Three scatter plot graphs, each measuring response on the y-axis and time in minutes on the x-axis. The first graph draws a downward-sloping line straight through all the graph's points. The first graph is labeled r equals negative 1. The second graph's points do not line up perfectly, but a downward-sloping line is drawn through the midst of the points. The second graph is labeled r equals negative 0.89. The third graph's points do not line up at all. A horizontal line is drawn through the midst of the points. The third graph is labeled r equals negative 0.01.

Figure 2-3. Three graphs illustrating negative correlations with three degrees of fit of data to a straight line as indicated by their correlation coefficient’s r values.

In some graphs, rather than report correlation coefficients, or r values, the researchers report coefficients of determination, or r2, values. There is a distinction between the two in what they literally mean, but the distinction between r values and r2 values is beyond the scope of this lab. For most practical purposes, you can assume the r2 value reveals essentially the same information as the r value. It tells you how well the graphed data fit a straight line.

The major difference is that r2 values are always positive, regardless of whether the data are directly correlated or indirectly correlated. As a result, r2 values are always in the range [latex]0.0\leq{r}^{2}\leq1.0[/latex]. As with r values, if r2 = 0.0, then there is no correlation between the two variables, and if r2 = 1.0 they are perfectly correlated. Positive and negative correlations both give r2 values of 1.0 if they are perfectly correlated.

Three scatter plot graphs, each measuring response on the y-axis and time in minutes on the x-axis. The first graph has an upward-sloping line drawn through all the points of the graph. The first graph is labeled r squared equals 1.0. The second graph has a downward-sloping line through all the graph's points. The second graph is labeled r squared equals 1.0. The third graph has a downward-sloping line drawn through the midst of the graph's points. The third graph is labeled r squared equals 0.80.

Figure 2-4. Three graphs illustrating how r2 values indicate how well straight lines fit data.

You don’t need to know the equations for how to calculate correlation coefficients or coefficients of determination for this course. Calculators and graphing programs like Excel will calculate them for you. You just need to know how to interpret them.

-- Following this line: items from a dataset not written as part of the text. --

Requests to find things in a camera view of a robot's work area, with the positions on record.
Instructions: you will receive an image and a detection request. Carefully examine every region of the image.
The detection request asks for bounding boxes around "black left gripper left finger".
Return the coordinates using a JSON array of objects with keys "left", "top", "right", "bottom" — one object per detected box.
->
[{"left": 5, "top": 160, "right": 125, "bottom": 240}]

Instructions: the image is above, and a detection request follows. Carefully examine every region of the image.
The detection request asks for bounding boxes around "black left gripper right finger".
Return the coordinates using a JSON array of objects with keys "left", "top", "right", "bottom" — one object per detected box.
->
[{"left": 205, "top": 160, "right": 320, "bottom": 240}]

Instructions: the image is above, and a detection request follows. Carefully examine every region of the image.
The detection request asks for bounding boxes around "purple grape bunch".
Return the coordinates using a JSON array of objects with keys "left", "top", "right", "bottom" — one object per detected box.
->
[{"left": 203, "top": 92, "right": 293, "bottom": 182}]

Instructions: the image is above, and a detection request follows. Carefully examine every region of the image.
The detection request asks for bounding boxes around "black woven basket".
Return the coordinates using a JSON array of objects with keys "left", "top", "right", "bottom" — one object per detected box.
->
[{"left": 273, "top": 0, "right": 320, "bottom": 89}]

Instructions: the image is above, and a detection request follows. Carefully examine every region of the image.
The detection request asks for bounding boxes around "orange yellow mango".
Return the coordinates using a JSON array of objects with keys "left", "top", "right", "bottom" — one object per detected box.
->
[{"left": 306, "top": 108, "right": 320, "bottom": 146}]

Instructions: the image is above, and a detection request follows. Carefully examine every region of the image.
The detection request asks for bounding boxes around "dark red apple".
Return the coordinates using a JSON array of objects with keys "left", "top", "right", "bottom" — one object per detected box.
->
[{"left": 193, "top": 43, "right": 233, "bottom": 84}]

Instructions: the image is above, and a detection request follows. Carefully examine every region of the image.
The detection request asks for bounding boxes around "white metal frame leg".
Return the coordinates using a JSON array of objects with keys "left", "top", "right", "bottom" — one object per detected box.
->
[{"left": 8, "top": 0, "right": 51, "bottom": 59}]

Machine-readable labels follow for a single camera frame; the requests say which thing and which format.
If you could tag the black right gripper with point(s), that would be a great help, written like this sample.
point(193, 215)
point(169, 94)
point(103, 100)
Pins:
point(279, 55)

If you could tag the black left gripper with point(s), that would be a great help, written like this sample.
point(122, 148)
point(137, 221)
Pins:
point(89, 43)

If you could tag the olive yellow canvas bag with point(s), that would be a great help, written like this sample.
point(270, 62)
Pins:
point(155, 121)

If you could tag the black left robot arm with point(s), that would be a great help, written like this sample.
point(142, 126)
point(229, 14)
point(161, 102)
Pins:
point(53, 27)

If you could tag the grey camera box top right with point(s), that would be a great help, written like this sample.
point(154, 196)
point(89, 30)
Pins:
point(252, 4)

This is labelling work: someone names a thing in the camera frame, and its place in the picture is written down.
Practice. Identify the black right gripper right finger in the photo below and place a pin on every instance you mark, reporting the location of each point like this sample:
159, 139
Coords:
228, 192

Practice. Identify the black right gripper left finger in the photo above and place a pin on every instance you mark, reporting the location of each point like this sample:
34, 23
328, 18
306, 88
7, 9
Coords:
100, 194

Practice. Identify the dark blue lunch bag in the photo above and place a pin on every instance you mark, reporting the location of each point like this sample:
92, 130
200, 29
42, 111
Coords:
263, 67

In general, the closer a correlation coefficient (the r value) is to 1.0 in the case of positive correlations, or the closer it is to -1.0 in the case of negative correlations, the stronger the correlation is said to be. (Remember, if the coefficient of determination, or r2 value, is reported, both positive and negative correlations will have positive r2 values, and the closer that value is to 1.0, the stronger the correlation will be.)

There is no hard and fast rule as to when a correlation coefficient to close enough to 0.0 to rule the correlation as non-existent, but if the numerical value is less than 0.3 most researchers will conclude that the correlation is too weak to consider significant.

 

Lab 2 Exercises 2.6

  1. Use the following guidelines to estimate the best-fitting straight line through the data in the three graphs below and then draw in the best-fitting straight line with a ruler. Next to each graph, indicate what kind of correlation, in general, you are looking at.
  • The best-fitting straight line will have the maximal number of data points as close as possible to the line.
  • If there are a few data points that are far away from the line, that is okay as long as most of the other data points are as close to the line as possible.
  • Ideally there should be as many data points above the line as there are below it.
  • It is better to have none of the data points actually on the line but most of them as close as possible than to have a few points on the line but the rest of the points farther away than they would be in the line were just moved a bit.
  • Best-fitting lines do not have to go through (0,0) if the origin does not fit the rest of the data.
Graph Type of Correlation
A scatter plot with points plotted in a generally upward-sloping direction.
 A scatter plot with points plotted in a generally downward-sloping direction.
 A scatter plot graph with points plotted randomly throughout the graph.